Wednesday, October 13, 2010

Major Wind Energy Transmission Project Financed by Good Energies, Google and Marubeni Corp

Will Enable Offshore Wind Energy Growth in Mid-Atlantic Region,
Spur Jobs and Economic Growth

Capturing the enormous potential of offshore wind energy along the
Mid-Atlantic coast took a significant step forward today with the
announcement of the Atlantic Wind Connection (AWC) backbone
transmission project led by well-established independent transmission
company Trans-Elect and sponsored by Good Energies, Google (NASDAQ:
GOOG) and Marubeni Corporation (TYO: 8002).

Designed to accelerate offshore wind development, the AWC project will
help the industry create thousands of jobs, improve consumer access to
clean energy sources, and increase the reliability of the Mid-Atlantic
region's existing power grid.

"This new American super grid off the Mid-Atlantic coast will unlock
an important untapped resource, creating the foundation for a new
industry and jobs for thousands of American workers," said Bob
Mitchell, CEO of Trans-Elect.

The Mid-Atlantic region offers more than 60,000 MW of offshore wind
potential in the relatively shallow waters of the outer continental
shelf. These shallow waters, which extend miles out to sea, allow for
the development of large, distant wind farms, mitigating visibility
issues and allowing for greater energy capture from stronger winds.
With few other renewable energy options ideally suited for the
Atlantic coast, this transmission project will help states meet their
renewable energy goals and standards by enabling the local offshore
wind industry to deploy thousands of megawatts of clean,
cost-effective energy.

Without a transmission backbone, offshore wind developers would be
forced to bring energy to land via radial lines that can make
balancing the region's existing grid more difficult.
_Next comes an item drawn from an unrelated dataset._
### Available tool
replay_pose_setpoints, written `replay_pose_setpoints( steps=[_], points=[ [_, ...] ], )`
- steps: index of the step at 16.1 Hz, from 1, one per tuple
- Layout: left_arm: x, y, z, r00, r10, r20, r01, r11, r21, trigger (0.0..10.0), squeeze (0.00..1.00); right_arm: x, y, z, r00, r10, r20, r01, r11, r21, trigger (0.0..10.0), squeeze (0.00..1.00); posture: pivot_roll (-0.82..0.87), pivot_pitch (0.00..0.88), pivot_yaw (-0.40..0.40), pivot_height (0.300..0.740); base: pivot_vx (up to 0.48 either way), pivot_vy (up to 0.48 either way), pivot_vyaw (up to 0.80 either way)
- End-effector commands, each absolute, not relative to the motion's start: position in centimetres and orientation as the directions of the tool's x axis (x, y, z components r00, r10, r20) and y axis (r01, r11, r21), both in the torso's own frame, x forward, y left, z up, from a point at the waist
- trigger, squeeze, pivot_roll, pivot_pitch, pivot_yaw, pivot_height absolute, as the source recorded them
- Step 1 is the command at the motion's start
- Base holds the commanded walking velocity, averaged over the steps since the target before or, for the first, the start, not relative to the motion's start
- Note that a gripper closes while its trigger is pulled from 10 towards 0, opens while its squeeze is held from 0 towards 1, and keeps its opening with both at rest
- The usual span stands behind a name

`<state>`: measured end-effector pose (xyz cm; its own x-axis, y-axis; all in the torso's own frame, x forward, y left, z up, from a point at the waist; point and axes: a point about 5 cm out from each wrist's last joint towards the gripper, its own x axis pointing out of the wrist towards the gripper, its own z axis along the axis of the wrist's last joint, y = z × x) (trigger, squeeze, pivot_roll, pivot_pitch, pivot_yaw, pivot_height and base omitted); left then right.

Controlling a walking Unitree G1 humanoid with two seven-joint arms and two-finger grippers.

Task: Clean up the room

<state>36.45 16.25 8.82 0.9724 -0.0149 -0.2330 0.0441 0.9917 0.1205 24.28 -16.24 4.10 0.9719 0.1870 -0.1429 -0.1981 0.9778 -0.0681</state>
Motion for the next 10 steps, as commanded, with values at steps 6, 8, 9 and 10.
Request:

In addition, a
single offshore backbone with a limited number of landfall points will
minimize the environmental impacts of building multiple individual
radial lines to shore. The AWC project not only reduces the need to
build many lower-capacity transmission lines, but relieves grid
congestion in one of two National Interest Electric Transmission
Corridors which were deemed to have significant transmission network
congestion and need speedy creation of transmission capacity.

When complete, the AWC backbone will be able to connect 6,000 MW of
offshore wind, enough power to serve approximately 1.9 million
households. The system is also scalable and can be expanded to
accommodate additional offshore wind energy as the industry further
develops. The use of High Voltage Direct Current (HVDC) technology
allows for easier integration and control of multiple wind farms while
avoiding the electrical losses associated with more typical High
Voltage Alternating Current (HVAC) lines. With this strong backbone in
place, larger and more energy efficient wind farms can connect to
offshore power hubs further out to sea. These power hubs will in turn
be connected via sub-sea cables to the strongest, highest capacity
parts of the land-based transmission system.

In addition to enabling the production of thousands of megawatts of
clean power, the AWC backbone will help spur the creation of local
jobs. Development of wind energy off the Atlantic coast could create
between 133,000 and 212,000 U.S. jobs according to Oceana, an
ocean-conservation group. The U.S. Department of Energy also estimates
that more than 43,000 permanent operations and maintenance jobs would
be created if 54,000 MW of offshore wind turbines were installed by
2030. For comparison, the offshore wind industry in Europe is expected
to create 215,000 new jobs by 2030.

The Obama Administration, as well as Governors, Members of Congress
and key state legislators from New Jersey, Delaware, Maryland and
Virginia, have expressed strong support for offshore wind development.

"The AWC backbone will both relieve transmission congestion in one of
the nation's most restricted power markets as well as enable the
development of a huge offshore wind capacity that can bring stability
and security to the Eastern Power Grid," said John Breckenridge,
Managing Director at Good Energies. "With this line in place, offshore
projects can be constructed at lower cost, with less impact on the
environment and with the ability to deliver power wherever it is
needed along the Mid-Atlantic coast."

"We're excited about the potential of this project to help the
Mid-Atlantic states meet their renewable energy goals by providing a
platform that can rapidly accelerate the deployment of clean offshore
wind at lower total cost," said Rick Needham, Director of Green
Business Operations at Google. "Transmission is one of the key
constraints to the wider adoption of clean energy, so this project was
a natural fit with our corporate goal of investing in attractive
renewable energy projects that can have dramatic impact."

"The U.S. will require large investments in its electric transmission
grid to meet its renewable and energy independence goals," said
Richard Straebel, Executive Vice President of Marubeni Power
International. "Over the past few years this sector has been an
increasingly important part of Marubeni's U.S. power market activities
and we are very excited about our role in this strategic and
transformational project."

AWC's filing with the Federal Energy Regulatory Commission later this
year will outline details of the project including how it benefits
consumers and businesses by improving power flows across the region.
The project will continue collaborating with developers and officials
to map the optimal path for the line. To begin construction, AWC will
need approval from federal, state, regional and local regulators as
well as from PJM, the region's grid operator.